Guatemala: Acute Food Insecurity Situation August - October 2020 and Projection for November 2020 - March 2021
3.7 million people in high levels of acute food insecurity (IPC Phase 3 or above)
VALIDITY PERIOD
01.08.2020 > 31.03.2021

Key
results


Recommendations
& next steps


Acute
Malnutrition


Overview

From August to October 2020, about 3.7 million people were facing high levels of acute food insecurity (IPC Phase 3 or above), and therefore, required urgent action. This figure will likely decrease to 2.7 million people between November 2020 and March 2021. Until October 2020, the departments classified as being in Crisis (IPC Phase 3) were: Alta Verapaz, Baja Verapaz, Chimaltenango, Chiquimula, El Progreso, Huehuetenango, Jalapa, Jutiapa, Quetzaltenango, Quiché, San Marcos, Santa Rosa, Sololá, Suchitepéquez, Totonicapán and Zacapa. The economic effects of the COVID-19 mitigation measures have been counteracted by state and private humanitarian aid, preventing a greater severity of acute food insecurity in most departments.

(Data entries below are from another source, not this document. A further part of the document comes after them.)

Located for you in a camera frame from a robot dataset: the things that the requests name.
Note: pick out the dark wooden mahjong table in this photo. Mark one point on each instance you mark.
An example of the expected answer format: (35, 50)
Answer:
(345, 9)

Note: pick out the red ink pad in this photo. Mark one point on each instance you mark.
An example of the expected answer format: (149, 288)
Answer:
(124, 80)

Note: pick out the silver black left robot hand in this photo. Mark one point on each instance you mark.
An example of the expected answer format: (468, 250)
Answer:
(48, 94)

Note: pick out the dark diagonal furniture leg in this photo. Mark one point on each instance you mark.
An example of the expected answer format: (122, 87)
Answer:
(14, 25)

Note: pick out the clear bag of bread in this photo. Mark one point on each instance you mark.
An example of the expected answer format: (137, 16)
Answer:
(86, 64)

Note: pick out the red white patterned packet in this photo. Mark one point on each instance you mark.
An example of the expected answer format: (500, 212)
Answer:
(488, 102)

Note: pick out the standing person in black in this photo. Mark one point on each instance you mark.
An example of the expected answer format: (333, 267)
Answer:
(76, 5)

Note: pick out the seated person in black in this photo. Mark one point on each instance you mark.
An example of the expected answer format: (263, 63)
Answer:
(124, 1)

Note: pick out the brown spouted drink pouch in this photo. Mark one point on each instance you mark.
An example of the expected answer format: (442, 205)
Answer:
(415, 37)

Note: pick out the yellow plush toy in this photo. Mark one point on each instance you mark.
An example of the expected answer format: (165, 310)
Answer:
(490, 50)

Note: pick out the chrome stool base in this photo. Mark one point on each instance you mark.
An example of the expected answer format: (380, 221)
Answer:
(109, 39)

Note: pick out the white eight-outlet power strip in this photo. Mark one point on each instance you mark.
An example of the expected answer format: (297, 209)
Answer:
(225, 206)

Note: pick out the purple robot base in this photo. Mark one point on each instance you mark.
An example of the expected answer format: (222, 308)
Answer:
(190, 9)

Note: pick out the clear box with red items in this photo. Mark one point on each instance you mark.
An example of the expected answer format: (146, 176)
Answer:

From November 2020 to March 2021, the departments of Chiquimula, Huehuetenango, Quiché and Totonicapán are expected to remain in IPC Phase 3 (Crisis). The population most affected is composed mainly of subsistence farmers who have suffered losses of income due to mobility and transport restrictions resulting from the COVID-19 pandemic, and small informal traders who are forced to use Crisis or Emergency coping strategies to reduce their food gaps, such as selling productive assets.

Key Drivers

COVID-19: Government-mandated confinement measures due to the outbreak of the COVID-19 pandemic in the region and in Guatemala have led to restrictions on mobility, which means a decrease in transport to access markets, workplaces, and basic services.

Food prices: Despite market support, speculation and uncertainty have been reflected in rising prices of basic grains, affecting food access for the majority of the population that depends on the purchase of these foods.

Loss of income: Sources of income have been reduced, either because they are related to informal trade, or because sources of employment have been closed. As a result, people have been experiencing great difficulties in accessing food, and are forced to resort to Crisis coping strategies.